#### WORK TO BE COMPLETED:
The listing below holds a line with "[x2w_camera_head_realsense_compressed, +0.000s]" and a later line with "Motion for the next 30". Write out those two lines and every line between them, exactly, and nothing else.

*** Block opens ***

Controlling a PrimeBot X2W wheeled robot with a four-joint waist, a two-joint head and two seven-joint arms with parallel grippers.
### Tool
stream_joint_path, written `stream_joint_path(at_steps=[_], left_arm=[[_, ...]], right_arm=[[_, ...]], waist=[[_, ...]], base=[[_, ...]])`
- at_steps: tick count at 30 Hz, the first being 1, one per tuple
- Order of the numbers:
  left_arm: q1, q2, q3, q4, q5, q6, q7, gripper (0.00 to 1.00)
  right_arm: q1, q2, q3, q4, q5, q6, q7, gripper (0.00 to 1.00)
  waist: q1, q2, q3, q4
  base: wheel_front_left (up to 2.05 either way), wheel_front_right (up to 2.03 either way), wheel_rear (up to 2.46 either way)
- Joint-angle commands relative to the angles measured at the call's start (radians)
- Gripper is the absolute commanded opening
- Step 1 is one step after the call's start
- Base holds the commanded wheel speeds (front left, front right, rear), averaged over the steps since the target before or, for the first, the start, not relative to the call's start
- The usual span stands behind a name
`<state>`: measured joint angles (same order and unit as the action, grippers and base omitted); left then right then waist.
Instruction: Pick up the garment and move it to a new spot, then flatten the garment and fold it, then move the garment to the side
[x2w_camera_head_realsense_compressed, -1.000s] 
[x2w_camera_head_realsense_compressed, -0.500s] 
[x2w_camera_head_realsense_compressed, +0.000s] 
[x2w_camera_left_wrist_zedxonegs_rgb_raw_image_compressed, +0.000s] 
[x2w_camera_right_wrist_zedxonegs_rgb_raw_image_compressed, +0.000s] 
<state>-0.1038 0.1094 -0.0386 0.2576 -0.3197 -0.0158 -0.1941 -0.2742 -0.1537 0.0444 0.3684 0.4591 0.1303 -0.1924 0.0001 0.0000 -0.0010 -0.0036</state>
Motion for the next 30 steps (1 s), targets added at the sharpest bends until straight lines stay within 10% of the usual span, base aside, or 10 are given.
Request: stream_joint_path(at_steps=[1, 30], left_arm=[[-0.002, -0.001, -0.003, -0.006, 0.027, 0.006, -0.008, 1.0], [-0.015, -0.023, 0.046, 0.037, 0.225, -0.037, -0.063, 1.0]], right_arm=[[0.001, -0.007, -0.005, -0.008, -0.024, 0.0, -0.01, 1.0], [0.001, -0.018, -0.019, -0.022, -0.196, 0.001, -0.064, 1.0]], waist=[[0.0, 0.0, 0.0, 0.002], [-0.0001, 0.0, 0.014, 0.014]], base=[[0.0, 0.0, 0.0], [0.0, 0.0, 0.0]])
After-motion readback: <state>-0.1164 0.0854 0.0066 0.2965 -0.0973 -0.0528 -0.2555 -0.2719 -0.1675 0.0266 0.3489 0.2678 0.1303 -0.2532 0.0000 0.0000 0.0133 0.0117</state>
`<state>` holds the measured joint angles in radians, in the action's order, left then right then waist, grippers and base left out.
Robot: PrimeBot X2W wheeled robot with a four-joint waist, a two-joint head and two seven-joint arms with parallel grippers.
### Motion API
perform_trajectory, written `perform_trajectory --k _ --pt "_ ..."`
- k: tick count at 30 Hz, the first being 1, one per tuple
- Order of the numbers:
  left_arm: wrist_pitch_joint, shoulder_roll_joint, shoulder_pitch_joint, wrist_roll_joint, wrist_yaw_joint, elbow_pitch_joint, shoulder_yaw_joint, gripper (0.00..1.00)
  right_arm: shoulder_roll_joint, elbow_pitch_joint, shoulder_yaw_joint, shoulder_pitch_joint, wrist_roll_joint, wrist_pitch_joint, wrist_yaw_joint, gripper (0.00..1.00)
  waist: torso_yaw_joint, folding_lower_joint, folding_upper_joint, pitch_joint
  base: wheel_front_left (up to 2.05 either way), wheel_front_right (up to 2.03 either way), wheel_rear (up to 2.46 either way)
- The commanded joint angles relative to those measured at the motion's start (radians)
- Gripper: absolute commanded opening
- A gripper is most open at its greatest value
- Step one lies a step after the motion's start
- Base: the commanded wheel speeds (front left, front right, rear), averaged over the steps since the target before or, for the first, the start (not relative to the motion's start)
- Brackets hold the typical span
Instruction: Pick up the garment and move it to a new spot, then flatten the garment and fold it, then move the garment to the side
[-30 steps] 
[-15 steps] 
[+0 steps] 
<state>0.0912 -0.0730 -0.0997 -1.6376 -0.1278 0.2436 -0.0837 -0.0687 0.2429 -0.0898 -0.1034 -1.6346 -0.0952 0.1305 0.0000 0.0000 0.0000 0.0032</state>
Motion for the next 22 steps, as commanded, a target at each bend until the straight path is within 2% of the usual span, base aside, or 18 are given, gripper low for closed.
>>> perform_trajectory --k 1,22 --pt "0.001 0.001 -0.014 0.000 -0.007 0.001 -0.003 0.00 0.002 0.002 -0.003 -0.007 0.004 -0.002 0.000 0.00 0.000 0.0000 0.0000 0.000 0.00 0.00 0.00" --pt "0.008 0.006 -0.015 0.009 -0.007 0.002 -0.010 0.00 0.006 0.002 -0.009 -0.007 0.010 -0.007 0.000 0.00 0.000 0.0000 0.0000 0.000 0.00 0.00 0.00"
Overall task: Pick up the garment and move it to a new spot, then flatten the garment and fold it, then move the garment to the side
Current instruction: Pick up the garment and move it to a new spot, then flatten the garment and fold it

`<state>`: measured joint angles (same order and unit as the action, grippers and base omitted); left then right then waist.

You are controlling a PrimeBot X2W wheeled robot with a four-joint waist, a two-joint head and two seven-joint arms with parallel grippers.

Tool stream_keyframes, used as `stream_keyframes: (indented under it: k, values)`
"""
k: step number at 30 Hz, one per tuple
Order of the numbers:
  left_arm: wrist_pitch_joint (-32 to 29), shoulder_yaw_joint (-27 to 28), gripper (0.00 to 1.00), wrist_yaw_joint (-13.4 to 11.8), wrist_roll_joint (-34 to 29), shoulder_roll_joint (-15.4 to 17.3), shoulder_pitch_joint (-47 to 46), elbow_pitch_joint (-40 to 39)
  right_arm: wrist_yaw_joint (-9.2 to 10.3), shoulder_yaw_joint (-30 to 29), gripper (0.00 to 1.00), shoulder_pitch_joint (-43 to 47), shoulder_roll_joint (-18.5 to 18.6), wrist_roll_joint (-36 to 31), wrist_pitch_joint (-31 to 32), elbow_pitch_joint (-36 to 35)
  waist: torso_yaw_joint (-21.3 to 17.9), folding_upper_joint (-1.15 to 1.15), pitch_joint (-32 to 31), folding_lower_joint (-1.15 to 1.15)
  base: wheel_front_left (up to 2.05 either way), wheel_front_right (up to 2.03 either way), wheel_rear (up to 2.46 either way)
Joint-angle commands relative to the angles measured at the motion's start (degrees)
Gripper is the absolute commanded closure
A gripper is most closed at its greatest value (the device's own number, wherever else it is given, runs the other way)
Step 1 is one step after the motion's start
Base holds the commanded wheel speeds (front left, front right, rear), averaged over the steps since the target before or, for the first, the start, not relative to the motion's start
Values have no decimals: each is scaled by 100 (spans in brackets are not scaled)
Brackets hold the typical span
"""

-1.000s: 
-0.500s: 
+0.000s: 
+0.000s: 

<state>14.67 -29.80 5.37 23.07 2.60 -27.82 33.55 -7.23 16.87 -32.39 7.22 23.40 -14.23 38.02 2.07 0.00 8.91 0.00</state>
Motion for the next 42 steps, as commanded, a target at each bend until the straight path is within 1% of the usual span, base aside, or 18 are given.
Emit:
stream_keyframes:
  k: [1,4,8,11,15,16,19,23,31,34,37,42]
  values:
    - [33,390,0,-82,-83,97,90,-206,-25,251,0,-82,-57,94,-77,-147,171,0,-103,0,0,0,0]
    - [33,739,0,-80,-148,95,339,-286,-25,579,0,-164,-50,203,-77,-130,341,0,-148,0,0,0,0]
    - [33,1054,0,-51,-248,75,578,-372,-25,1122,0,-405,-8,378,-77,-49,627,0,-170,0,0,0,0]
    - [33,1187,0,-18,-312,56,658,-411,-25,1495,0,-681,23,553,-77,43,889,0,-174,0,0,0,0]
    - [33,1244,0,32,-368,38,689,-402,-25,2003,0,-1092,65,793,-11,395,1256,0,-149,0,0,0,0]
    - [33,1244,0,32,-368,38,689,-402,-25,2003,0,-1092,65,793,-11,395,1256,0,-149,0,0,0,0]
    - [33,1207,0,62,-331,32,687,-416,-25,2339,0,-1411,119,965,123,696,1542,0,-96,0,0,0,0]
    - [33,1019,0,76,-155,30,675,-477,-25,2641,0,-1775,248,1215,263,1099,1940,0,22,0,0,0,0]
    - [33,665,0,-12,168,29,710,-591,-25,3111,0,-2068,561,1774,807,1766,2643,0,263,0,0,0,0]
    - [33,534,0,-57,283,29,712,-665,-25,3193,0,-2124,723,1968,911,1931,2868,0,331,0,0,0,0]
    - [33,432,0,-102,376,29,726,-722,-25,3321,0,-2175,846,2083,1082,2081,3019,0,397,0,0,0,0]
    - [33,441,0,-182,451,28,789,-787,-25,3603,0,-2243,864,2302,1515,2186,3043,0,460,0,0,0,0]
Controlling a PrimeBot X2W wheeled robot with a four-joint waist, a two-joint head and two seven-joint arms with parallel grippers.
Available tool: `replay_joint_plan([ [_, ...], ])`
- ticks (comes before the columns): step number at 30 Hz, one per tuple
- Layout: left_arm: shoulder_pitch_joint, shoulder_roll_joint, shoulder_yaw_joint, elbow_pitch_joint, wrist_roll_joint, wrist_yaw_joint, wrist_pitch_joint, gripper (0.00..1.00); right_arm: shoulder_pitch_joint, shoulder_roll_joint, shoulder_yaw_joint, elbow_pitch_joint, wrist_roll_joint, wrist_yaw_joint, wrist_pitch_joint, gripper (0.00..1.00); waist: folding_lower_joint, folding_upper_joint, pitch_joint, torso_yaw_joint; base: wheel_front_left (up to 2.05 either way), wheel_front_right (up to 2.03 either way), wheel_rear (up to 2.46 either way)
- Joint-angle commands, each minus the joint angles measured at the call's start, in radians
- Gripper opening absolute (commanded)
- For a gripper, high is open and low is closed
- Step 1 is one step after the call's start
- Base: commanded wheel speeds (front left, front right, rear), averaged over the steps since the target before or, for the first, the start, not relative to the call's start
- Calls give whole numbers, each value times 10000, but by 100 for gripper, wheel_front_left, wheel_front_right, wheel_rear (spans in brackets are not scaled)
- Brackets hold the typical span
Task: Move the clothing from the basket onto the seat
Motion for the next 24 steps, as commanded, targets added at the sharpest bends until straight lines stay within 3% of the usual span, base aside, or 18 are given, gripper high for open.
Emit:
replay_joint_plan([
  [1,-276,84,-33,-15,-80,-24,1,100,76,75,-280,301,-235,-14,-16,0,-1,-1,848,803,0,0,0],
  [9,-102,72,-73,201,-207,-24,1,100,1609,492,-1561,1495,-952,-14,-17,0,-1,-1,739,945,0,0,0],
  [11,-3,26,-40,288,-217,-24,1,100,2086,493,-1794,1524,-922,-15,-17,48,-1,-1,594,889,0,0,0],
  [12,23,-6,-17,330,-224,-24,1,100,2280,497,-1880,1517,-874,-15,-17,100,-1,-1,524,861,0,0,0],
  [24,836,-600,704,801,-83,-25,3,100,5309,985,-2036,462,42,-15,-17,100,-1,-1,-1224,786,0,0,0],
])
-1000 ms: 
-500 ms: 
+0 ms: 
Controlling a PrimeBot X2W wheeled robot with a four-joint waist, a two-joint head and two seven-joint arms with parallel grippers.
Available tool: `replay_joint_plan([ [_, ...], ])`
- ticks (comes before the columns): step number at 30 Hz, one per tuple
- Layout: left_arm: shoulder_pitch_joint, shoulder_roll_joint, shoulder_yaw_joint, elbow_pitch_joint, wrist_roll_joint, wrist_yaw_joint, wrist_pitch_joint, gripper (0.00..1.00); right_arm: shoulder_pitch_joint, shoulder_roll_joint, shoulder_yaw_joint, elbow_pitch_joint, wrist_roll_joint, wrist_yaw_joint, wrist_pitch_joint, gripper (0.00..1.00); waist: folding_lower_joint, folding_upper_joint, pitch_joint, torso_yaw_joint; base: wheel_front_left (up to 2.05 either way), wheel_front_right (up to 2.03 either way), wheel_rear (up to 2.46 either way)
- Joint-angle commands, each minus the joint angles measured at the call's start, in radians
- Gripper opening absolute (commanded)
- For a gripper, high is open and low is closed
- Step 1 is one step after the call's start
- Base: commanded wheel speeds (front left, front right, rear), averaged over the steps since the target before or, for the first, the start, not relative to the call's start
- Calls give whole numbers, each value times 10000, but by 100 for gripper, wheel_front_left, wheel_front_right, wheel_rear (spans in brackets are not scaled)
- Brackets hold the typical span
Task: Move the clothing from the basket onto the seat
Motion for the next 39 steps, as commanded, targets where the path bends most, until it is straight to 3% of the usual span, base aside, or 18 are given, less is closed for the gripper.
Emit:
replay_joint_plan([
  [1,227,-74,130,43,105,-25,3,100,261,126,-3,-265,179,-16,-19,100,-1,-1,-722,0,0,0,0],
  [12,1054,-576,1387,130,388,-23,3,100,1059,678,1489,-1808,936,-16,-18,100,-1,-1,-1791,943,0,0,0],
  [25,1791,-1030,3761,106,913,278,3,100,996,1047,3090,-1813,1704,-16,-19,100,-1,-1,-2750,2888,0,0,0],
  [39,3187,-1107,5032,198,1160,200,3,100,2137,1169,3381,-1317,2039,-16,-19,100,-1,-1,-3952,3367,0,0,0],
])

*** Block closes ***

#### YOUR RESPONSE:
[x2w_camera_head_realsense_compressed, +0.000s] 
[x2w_camera_left_wrist_zedxonegs_rgb_raw_image_compressed, +0.000s] 
[x2w_camera_right_wrist_zedxonegs_rgb_raw_image_compressed, +0.000s] 
<state>-0.1038 0.1094 -0.0386 0.2576 -0.3197 -0.0158 -0.1941 -0.2742 -0.1537 0.0444 0.3684 0.4591 0.1303 -0.1924 0.0001 0.0000 -0.0010 -0.0036</state>
Motion for the next 30 steps (1 s), targets added at the sharpest bends until straight lines stay within 10% of the usual span, base aside, or 10 are given.

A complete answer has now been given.